What you should do: Below are some records. Print exactly the lines between the one holding "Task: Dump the" and the one holding "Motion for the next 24", inclusive, and nothing else.

Information provided:
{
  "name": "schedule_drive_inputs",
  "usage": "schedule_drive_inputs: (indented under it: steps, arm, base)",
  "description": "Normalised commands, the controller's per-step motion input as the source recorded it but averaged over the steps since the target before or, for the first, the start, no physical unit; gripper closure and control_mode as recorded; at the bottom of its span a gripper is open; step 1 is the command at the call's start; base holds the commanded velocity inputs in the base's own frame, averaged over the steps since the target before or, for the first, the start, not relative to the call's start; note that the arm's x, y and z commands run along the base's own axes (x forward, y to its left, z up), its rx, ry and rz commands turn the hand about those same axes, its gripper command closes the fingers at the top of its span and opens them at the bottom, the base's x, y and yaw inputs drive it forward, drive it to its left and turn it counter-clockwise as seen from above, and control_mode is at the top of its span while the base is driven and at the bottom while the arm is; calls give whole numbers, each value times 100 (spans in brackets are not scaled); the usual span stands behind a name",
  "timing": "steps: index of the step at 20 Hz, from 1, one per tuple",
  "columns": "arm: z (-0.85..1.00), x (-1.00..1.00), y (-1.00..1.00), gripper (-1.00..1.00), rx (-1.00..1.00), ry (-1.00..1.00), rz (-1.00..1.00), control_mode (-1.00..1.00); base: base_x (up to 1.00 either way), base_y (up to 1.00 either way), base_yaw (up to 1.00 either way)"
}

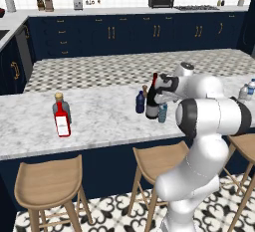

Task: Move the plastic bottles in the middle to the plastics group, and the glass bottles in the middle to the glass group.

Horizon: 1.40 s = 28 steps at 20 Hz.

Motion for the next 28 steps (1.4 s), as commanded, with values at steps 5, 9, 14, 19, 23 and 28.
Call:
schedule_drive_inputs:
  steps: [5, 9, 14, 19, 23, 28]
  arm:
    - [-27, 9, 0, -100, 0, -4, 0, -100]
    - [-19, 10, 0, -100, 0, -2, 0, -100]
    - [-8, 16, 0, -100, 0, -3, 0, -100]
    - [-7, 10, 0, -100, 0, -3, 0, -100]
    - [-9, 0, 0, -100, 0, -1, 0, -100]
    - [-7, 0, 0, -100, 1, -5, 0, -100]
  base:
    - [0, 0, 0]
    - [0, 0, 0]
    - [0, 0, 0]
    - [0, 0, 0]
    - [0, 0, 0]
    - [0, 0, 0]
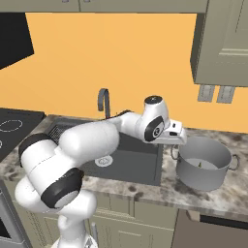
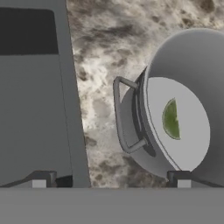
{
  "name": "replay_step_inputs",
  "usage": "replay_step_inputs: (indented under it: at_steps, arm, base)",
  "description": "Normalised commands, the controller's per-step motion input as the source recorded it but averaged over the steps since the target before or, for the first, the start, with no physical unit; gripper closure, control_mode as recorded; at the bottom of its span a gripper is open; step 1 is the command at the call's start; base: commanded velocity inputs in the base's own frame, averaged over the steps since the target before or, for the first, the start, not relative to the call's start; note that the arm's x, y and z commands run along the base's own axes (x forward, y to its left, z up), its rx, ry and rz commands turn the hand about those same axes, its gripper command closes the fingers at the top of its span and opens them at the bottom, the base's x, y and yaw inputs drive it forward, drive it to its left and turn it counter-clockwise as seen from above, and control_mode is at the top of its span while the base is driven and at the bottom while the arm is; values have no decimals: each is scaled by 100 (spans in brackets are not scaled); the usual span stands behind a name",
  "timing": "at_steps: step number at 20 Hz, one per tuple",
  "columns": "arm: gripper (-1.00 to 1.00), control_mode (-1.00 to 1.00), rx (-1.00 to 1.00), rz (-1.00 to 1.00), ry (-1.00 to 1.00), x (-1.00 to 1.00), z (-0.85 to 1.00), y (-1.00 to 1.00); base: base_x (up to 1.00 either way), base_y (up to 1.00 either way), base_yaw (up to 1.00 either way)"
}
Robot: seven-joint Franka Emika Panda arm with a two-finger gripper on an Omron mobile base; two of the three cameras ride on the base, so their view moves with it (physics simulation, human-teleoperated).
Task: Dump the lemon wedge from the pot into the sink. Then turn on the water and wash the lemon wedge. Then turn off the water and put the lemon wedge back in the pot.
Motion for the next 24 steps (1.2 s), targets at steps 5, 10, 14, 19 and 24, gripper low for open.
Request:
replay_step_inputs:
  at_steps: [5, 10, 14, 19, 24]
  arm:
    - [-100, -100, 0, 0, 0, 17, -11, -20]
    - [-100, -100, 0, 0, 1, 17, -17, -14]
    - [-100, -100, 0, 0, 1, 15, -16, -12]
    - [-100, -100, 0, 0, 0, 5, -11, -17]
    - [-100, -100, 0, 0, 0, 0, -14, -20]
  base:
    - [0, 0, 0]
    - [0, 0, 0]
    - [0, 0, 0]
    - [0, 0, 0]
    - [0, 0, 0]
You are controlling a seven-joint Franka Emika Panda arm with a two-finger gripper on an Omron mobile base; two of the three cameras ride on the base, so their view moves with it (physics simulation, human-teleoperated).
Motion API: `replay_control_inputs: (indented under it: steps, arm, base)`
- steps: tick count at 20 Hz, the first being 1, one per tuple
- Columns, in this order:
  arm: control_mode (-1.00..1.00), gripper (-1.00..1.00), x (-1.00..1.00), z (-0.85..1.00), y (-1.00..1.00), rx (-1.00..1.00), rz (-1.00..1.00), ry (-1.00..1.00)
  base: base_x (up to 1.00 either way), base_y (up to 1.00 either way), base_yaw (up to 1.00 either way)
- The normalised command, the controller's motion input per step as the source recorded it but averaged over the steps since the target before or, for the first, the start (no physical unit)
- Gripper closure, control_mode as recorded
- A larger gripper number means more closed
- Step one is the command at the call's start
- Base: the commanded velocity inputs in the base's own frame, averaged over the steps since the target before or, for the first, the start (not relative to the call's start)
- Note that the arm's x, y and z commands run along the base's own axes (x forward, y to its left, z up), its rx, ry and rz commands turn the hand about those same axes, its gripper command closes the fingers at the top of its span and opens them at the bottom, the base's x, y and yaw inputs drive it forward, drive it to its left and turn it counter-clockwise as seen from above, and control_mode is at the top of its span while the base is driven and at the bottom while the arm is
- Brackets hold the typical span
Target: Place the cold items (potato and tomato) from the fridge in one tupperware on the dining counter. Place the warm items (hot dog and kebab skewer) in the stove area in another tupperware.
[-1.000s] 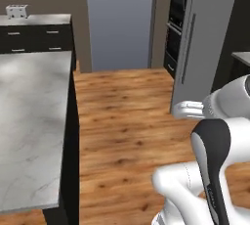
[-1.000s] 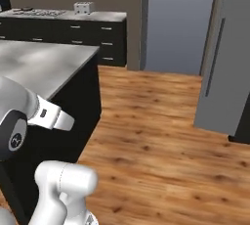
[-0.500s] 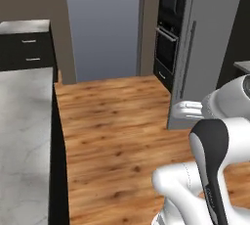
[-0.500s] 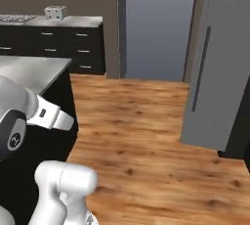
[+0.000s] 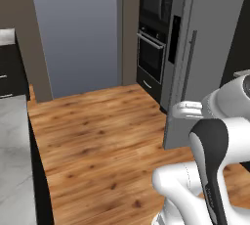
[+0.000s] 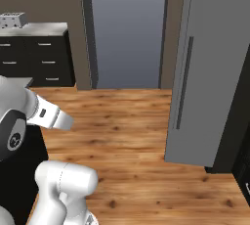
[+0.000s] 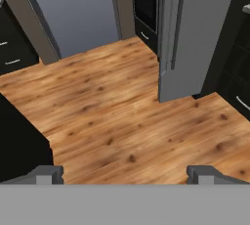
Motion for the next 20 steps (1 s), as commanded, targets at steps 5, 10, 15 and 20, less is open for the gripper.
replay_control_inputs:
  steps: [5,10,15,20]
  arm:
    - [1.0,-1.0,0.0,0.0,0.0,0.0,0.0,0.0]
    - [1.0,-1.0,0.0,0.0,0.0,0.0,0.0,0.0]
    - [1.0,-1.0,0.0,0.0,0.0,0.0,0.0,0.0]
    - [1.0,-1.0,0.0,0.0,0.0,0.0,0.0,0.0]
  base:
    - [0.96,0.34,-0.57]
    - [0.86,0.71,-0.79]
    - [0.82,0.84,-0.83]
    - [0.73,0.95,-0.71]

Expected answer:
Task: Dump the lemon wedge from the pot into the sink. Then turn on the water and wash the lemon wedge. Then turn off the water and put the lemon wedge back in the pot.
Motion for the next 24 steps (1.2 s), targets at steps 5, 10, 14, 19 and 24, gripper low for open.

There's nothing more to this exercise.